Re: [PATCH 0/5] Volatile Ranges (v12) & LSF-MM discussion fodder

All of lore.kernel.org
 help / color / mirror / Atom feed

From: Minchan Kim <minchan@kernel.org>
To: Andrea Arcangeli <aarcange@redhat.com>
Cc: John Stultz <john.stultz@linaro.org>,
	Johannes Weiner <hannes@cmpxchg.org>,
	LKML <linux-kernel@vger.kernel.org>,
	Andrew Morton <akpm@linux-foundation.org>,
	Android Kernel Team <kernel-team@android.com>,
	Robert Love <rlove@google.com>, Mel Gorman <mel@csn.ul.ie>,
	Hugh Dickins <hughd@google.com>, Dave Hansen <dave@sr71.net>,
	Rik van Riel <riel@redhat.com>,
	Dmitry Adamushko <dmitry.adamushko@gmail.com>,
	Neil Brown <neilb@suse.de>, Mike Hommey <mh@glandium.org>,
	Taras Glek <tglek@mozilla.com>, Jan Kara <jack@suse.cz>,
	KOSAKI Motohiro <kosaki.motohiro@gmail.com>,
	Michel Lespinasse <walken@google.com>,
	"H. Peter Anvin" <hpa@zytor.com>,
	"linux-mm@kvack.org" <linux-mm@kvack.org>
Subject: Re: [PATCH 0/5] Volatile Ranges (v12) & LSF-MM discussion fodder
Date: Mon, 7 Apr 2014 15:11:01 +0900	[thread overview]
Message-ID: <20140407061101.GE12144@bbox> (raw)
In-Reply-To: <20140402183113.GL1500@redhat.com>

Hello Andrea,

On Wed, Apr 02, 2014 at 08:31:13PM +0200, Andrea Arcangeli wrote:
> Hi everyone,
> 
> On Tue, Apr 01, 2014 at 09:03:57PM -0700, John Stultz wrote:
> > So between zero-fill and SIGBUS, I think SIGBUS makes the most sense.
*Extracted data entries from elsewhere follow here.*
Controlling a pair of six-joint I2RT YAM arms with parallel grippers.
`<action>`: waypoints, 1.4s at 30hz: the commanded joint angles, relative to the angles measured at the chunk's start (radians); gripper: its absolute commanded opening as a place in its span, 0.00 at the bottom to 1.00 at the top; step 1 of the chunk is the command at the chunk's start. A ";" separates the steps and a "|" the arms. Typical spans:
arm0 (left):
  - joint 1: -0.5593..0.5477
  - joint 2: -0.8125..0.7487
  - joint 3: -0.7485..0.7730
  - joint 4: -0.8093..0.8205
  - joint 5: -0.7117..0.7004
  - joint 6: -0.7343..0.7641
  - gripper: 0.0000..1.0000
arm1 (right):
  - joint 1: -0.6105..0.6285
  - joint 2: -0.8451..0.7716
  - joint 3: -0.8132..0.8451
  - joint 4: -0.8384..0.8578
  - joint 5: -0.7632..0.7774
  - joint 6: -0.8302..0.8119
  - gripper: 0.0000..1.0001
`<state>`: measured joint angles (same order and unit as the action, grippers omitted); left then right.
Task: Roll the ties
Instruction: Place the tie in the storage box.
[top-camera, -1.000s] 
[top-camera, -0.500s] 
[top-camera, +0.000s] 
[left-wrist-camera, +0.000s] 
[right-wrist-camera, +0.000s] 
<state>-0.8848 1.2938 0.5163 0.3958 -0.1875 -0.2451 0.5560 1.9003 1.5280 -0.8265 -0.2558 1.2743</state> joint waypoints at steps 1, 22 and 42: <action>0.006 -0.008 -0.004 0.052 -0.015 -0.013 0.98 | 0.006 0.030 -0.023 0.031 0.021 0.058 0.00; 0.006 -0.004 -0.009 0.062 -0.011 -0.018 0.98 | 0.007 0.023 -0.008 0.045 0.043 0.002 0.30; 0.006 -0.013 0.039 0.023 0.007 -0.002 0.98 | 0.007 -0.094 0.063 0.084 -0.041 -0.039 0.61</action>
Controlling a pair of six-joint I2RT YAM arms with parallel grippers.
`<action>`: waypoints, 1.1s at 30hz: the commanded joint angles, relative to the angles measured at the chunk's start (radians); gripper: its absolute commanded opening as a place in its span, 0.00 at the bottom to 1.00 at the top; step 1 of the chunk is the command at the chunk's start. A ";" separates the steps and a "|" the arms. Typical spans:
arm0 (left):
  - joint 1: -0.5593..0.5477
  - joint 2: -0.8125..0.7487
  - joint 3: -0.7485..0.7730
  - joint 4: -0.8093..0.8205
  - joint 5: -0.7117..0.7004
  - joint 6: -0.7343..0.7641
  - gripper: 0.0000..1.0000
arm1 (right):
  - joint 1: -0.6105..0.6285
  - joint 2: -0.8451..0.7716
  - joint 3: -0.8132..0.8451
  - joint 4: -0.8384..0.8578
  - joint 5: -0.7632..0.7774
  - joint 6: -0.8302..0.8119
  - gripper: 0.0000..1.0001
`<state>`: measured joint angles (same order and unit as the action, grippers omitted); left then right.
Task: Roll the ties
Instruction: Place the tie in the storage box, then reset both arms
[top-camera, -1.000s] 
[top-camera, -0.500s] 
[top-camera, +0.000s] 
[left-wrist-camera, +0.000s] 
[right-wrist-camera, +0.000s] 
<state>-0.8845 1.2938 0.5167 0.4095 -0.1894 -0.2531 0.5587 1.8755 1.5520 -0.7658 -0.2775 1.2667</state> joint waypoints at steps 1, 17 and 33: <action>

If
> > you have a third option you're thinking of, I'd of course be interested
> > in hearing it.
> 
> I actually thought the way of being notified with a page fault (sigbus
> or whatever) was the most efficient way of using volatile ranges.
> 
> Why having to call a syscall to know if you can still access the
> volatile range, if there was no VM pressure before the access?
> syscalls are expensive, accessing the memory direct is not. Only if it
> page was actually missing and a page fault would fire, you'd take the
> slowpath.

True.

> 
> The usages I see for this are plenty, like for maintaining caches in
> memory that may be big and would be nice to discard if there's VM
> pressure, jpeg uncompressed images sounds like a candidate too. So the
> browser size would shrink if there's VM pressure, instead of ending up
> swapping out uncompressed image data that can be regenerated more
> quickly with the CPU than with swapins.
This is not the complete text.